Irony as Meta staff unhappy about running surveillance software on work PCs
Moral responsibility of Meta employees
- Major debate over whether rank-and-file engineers share responsibility for Meta’s harms (surveillance, misinformation, Myanmar, privacy abuses).
- One side: choosing to work there, especially in well-paid technical roles, makes you complicit; you’re “building the Death Star,” not a neutral bystander.
- Other side: blame should focus on decision‑makers and specific teams driving harmful features; most staff are far from strategy, often don’t know full impacts, and the job market and family obligations limit “just quit” as an option.
- Disagreement over whether analogies to citizens of harmful nation-states are valid; critics say employment is a choice in a way birthplace isn’t.
Surveillance software and workplace norms
- Some say constant monitoring of keystrokes and mouse movements is outrageous and should trigger resignations.
- Others argue most corporate devices are already monitored contractually; what’s new is the scale and AI-training angle, not the basic principle.
- Several see this as a sign of poor management: surveillance substitutes for measuring output and trust.

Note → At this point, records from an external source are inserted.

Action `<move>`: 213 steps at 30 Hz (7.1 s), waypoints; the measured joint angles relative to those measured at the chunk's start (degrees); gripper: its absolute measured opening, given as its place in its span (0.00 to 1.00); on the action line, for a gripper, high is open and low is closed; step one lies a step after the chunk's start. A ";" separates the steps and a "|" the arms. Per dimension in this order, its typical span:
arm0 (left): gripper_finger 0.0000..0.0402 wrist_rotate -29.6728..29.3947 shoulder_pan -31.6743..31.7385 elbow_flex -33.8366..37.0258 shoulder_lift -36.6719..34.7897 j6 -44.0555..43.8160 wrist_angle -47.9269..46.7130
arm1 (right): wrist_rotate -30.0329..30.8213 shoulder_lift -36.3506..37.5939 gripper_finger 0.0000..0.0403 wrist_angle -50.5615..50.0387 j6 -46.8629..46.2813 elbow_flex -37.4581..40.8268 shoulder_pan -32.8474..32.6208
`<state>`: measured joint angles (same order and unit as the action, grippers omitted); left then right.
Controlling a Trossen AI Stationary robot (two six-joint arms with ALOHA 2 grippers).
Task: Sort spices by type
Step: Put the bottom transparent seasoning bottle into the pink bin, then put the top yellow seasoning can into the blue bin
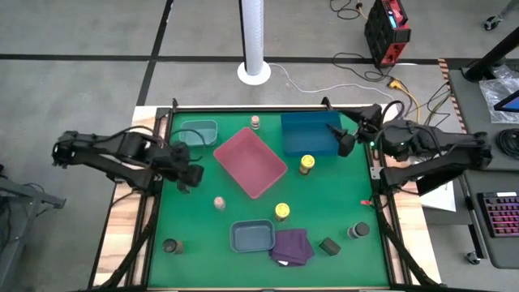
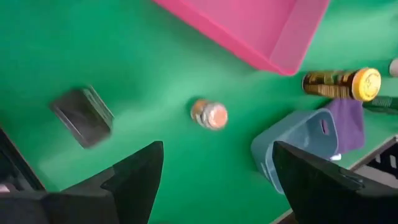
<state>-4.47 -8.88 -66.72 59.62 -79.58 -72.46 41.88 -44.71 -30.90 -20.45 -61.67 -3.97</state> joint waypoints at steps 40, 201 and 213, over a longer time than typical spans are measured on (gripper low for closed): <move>0.71 1.68 -4.59 25.44 15.88 56.77 41.47 | -0.27 -2.65 0.88 0.77 -3.01 0.02 0.00; 0.57 -8.58 20.92 -0.76 4.23 56.07 39.41 | -27.56 -37.71 0.87 -51.90 -51.51 -26.03 6.71; 0.57 -8.53 20.92 -1.03 4.23 56.07 37.28 | -42.57 -48.40 0.87 -44.70 -37.94 -26.01 18.03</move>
<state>-13.01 12.03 -67.75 63.86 -23.51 -35.17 -0.70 -93.10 -75.60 -58.40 -87.68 14.06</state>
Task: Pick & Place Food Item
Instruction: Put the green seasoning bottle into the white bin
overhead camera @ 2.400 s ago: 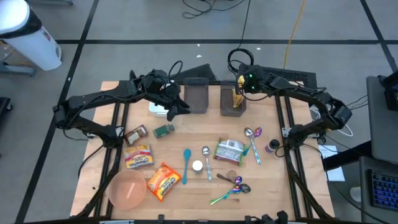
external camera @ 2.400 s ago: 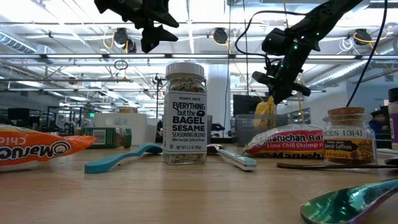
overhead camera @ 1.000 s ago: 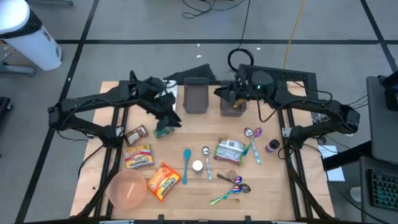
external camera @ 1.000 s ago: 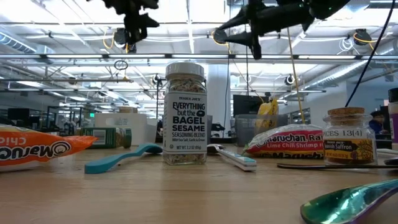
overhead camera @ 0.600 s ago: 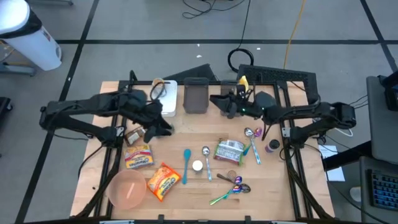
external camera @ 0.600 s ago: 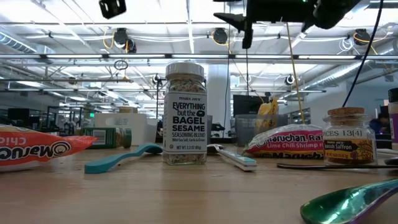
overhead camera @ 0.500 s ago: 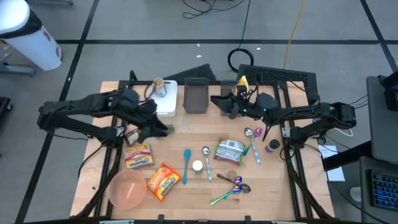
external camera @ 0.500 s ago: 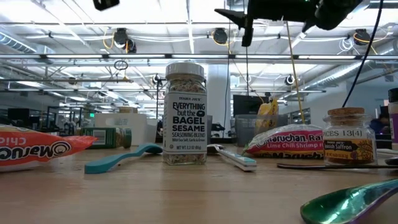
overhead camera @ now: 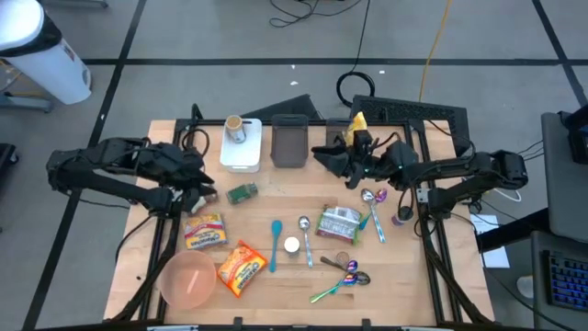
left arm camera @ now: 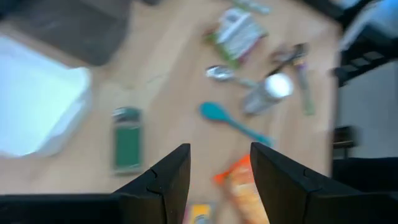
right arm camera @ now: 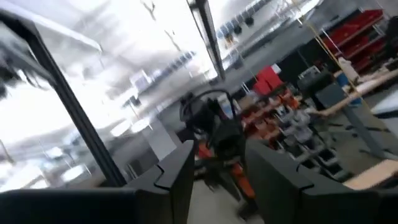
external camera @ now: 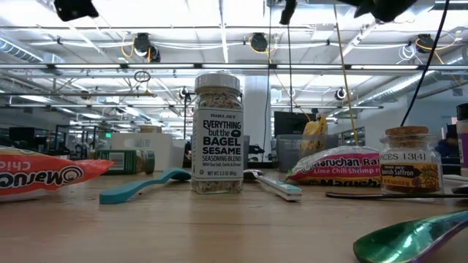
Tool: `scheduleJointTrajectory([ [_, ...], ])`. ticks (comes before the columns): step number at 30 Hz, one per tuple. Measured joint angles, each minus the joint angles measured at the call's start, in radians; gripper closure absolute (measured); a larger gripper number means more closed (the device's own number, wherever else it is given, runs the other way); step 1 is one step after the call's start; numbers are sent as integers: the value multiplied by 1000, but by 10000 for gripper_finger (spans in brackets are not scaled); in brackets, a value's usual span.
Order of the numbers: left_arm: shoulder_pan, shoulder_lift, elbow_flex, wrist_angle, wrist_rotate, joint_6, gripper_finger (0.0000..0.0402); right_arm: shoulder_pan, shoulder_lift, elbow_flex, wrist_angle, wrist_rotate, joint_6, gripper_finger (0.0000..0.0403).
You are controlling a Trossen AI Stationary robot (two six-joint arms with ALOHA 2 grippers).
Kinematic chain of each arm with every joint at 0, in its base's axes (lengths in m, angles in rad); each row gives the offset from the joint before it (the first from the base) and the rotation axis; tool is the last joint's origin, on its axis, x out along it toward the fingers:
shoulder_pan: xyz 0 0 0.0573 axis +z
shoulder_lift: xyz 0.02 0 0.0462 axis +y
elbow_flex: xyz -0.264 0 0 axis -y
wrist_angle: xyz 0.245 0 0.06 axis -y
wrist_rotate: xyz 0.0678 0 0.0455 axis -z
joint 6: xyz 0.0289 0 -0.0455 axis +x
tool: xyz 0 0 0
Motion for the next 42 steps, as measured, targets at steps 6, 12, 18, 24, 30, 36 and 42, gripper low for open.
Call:
scheduleJointTrajectory([
  [6, 0, 24, 0, -66, -113, 85, 227, 46, 1, 215, -520, 35, -256, 268],
  [12, 22, 80, 0, -118, -169, 121, 227, 69, 14, 332, -731, 58, -412, 268],
  [18, 73, 151, 0, -188, -115, 111, 226, 66, 14, 332, -721, 59, -403, 268],
  [24, 80, 214, -1, -257, 54, 127, 223, 66, 14, 299, -722, 83, -382, 268],
  [30, 49, 228, -47, -210, 165, 127, 192, 66, 14, 256, -698, 82, -346, 268],
  [36, 12, 229, -144, -112, 179, 42, 143, 66, 14, 218, -682, 81, -295, 268],
  [42, 7, 228, -244, -54, 219, -12, 86, 66, 14, 214, -682, 80, -294, 268],
])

- A minority defend monitoring as a trade for WFH or as asset protection; some propose “if they surveil workers, workers should surveil management.”
Hypocrisy, irony, and schadenfreude
- Strong schadenfreude at Meta staff unhappy about internal surveillance given Meta’s surveillance of billions of users.
- Some say Meta employees forfeited claims to privacy sympathy by building these systems; others argue worker solidarity should still apply even to those at “bad” companies.
Labor power, unions, and golden handcuffs
- Multiple comments advocate unions as the realistic lever for changing conditions and ethics in big tech.
- Explanations for why people stay despite discomfort: high pay, health insurance, family obligations, lifestyle creep, weak labor laws, and poor job market.
- Some argue that expecting individual heroics (quitting) is ineffective; focus should shift to regulation, lawsuits, and collective action.
Broader surveillance capitalism and elites
- Wider worries about engineers at surveillance and defense firms who assume they’ll be safe from the tools they build; others insist these tools will ultimately be used against everyone but a tiny elite.
- Cynicism that governments and corporations will continue to weaponize commercial data (e.g., for immigration enforcement), while most users and workers change no behavior.